Pictures are not part of the copy; reproduce the remaining data exactly.

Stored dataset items
· · · · · · ·

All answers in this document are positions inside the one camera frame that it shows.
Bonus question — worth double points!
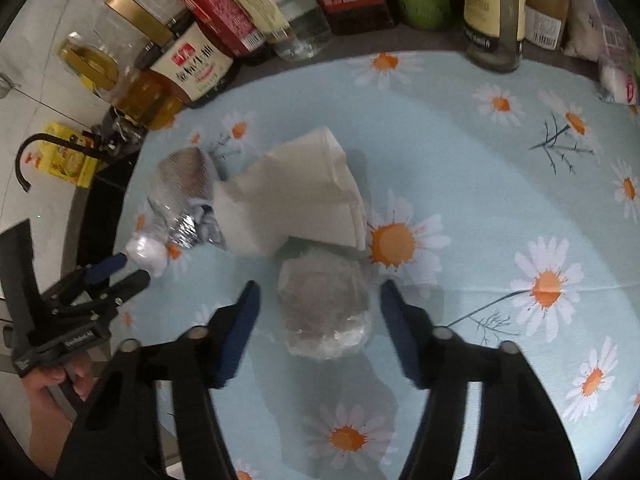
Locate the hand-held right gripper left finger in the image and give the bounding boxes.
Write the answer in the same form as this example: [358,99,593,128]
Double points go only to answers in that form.
[52,281,262,480]

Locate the clear plastic wrap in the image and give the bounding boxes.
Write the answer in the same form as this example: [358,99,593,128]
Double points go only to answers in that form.
[276,252,372,361]

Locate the red label black cap bottle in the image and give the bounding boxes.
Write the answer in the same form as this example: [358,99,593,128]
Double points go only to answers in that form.
[170,0,271,63]

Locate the clear plastic bag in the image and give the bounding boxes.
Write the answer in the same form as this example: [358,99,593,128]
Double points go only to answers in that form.
[145,147,226,251]

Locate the small white pink packet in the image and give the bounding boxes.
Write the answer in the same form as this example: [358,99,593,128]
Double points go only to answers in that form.
[597,60,640,107]

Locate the yellow dish soap bottle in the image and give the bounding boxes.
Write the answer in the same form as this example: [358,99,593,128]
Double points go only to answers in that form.
[30,122,106,188]

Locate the black kitchen sink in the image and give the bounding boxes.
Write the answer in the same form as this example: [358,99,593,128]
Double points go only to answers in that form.
[60,160,141,281]

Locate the small glass jar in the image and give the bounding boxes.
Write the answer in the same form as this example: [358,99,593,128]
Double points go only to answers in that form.
[524,0,571,52]

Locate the whitish plastic wrapper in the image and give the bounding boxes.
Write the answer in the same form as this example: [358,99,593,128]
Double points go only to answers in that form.
[125,234,171,278]

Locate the person's left hand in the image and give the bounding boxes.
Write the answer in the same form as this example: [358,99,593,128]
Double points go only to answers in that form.
[22,354,102,461]

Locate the dark soy sauce bottle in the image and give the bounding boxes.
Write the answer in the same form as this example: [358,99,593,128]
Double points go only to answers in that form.
[135,20,241,111]

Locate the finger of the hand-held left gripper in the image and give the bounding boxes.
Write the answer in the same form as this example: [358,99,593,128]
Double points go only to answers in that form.
[50,269,152,318]
[42,252,131,306]

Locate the blue daisy print tablecloth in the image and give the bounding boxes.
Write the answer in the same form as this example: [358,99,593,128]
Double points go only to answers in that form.
[112,52,640,480]

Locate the plastic bag of white powder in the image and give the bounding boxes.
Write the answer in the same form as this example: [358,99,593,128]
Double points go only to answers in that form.
[564,0,640,68]

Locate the white paper napkin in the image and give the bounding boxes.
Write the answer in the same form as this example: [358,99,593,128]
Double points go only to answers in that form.
[212,127,368,258]

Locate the large clear oil jug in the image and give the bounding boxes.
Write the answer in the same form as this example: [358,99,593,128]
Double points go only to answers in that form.
[60,0,188,132]

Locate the black curved faucet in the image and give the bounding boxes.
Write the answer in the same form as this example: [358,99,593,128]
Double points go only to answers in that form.
[15,132,101,193]

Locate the yellow label oil bottle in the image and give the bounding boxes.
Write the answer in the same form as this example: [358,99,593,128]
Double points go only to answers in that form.
[462,0,526,73]

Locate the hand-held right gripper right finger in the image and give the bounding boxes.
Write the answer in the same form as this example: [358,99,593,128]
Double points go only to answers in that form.
[379,280,583,480]

· · · · · · ·

OUTPUT FOR THIS TASK:
All answers in this document are positions inside the one camera frame that it shows.
Bonus question — worth double points!
Locate the hand-held right gripper left finger in the image and give the bounding boxes.
Write the answer in the same form as this example: [358,99,593,128]
Double points go only to answers in that form.
[52,281,262,480]

Locate the clear plastic wrap in the image and give the bounding boxes.
Write the answer in the same form as this example: [358,99,593,128]
Double points go only to answers in that form.
[276,252,372,361]

Locate the red label black cap bottle in the image and give the bounding boxes.
Write the answer in the same form as this example: [358,99,593,128]
Double points go only to answers in that form.
[170,0,271,63]

Locate the clear plastic bag in the image and give the bounding boxes.
Write the answer in the same form as this example: [358,99,593,128]
Double points go only to answers in that form.
[145,147,226,251]

Locate the small white pink packet in the image and give the bounding boxes.
Write the answer in the same form as this example: [358,99,593,128]
Double points go only to answers in that form.
[597,60,640,107]

Locate the yellow dish soap bottle in the image and give the bounding boxes.
Write the answer in the same form as this example: [358,99,593,128]
Double points go only to answers in that form.
[30,122,106,188]

Locate the black kitchen sink in the image and give the bounding boxes.
Write the answer in the same form as this example: [358,99,593,128]
Double points go only to answers in that form.
[60,160,141,281]

Locate the small glass jar in the image and give the bounding boxes.
Write the answer in the same form as this example: [358,99,593,128]
Double points go only to answers in that form.
[524,0,571,52]

Locate the whitish plastic wrapper in the image and give the bounding boxes.
Write the answer in the same form as this example: [358,99,593,128]
Double points go only to answers in that form.
[125,234,171,278]

Locate the person's left hand in the image and give the bounding boxes.
Write the answer in the same form as this example: [358,99,593,128]
Double points go only to answers in that form.
[22,354,102,461]

Locate the dark soy sauce bottle in the image and give the bounding boxes.
Write the answer in the same form as this example: [358,99,593,128]
Double points go only to answers in that form.
[135,20,241,111]

Locate the finger of the hand-held left gripper in the image and give the bounding boxes.
Write the answer in the same form as this example: [358,99,593,128]
Double points go only to answers in that form.
[50,269,152,318]
[42,252,131,306]

Locate the blue daisy print tablecloth in the image and give the bounding boxes.
Write the answer in the same form as this example: [358,99,593,128]
Double points go only to answers in that form.
[112,52,640,480]

Locate the plastic bag of white powder in the image and give the bounding boxes.
Write the answer in the same form as this example: [358,99,593,128]
Double points go only to answers in that form.
[564,0,640,68]

Locate the white paper napkin in the image and give the bounding boxes.
Write the answer in the same form as this example: [358,99,593,128]
Double points go only to answers in that form.
[212,127,368,258]

Locate the large clear oil jug in the image and give the bounding boxes.
Write the answer in the same form as this example: [358,99,593,128]
Double points go only to answers in that form.
[60,0,188,132]

Locate the black curved faucet in the image and give the bounding boxes.
Write the answer in the same form as this example: [358,99,593,128]
Double points go only to answers in that form.
[15,132,101,193]

Locate the yellow label oil bottle in the image and give the bounding boxes.
Write the answer in the same form as this example: [358,99,593,128]
Double points go only to answers in that form.
[462,0,526,73]

Locate the hand-held right gripper right finger in the image and give the bounding boxes.
Write the answer in the same form as this example: [358,99,593,128]
Double points go only to answers in that form.
[379,280,583,480]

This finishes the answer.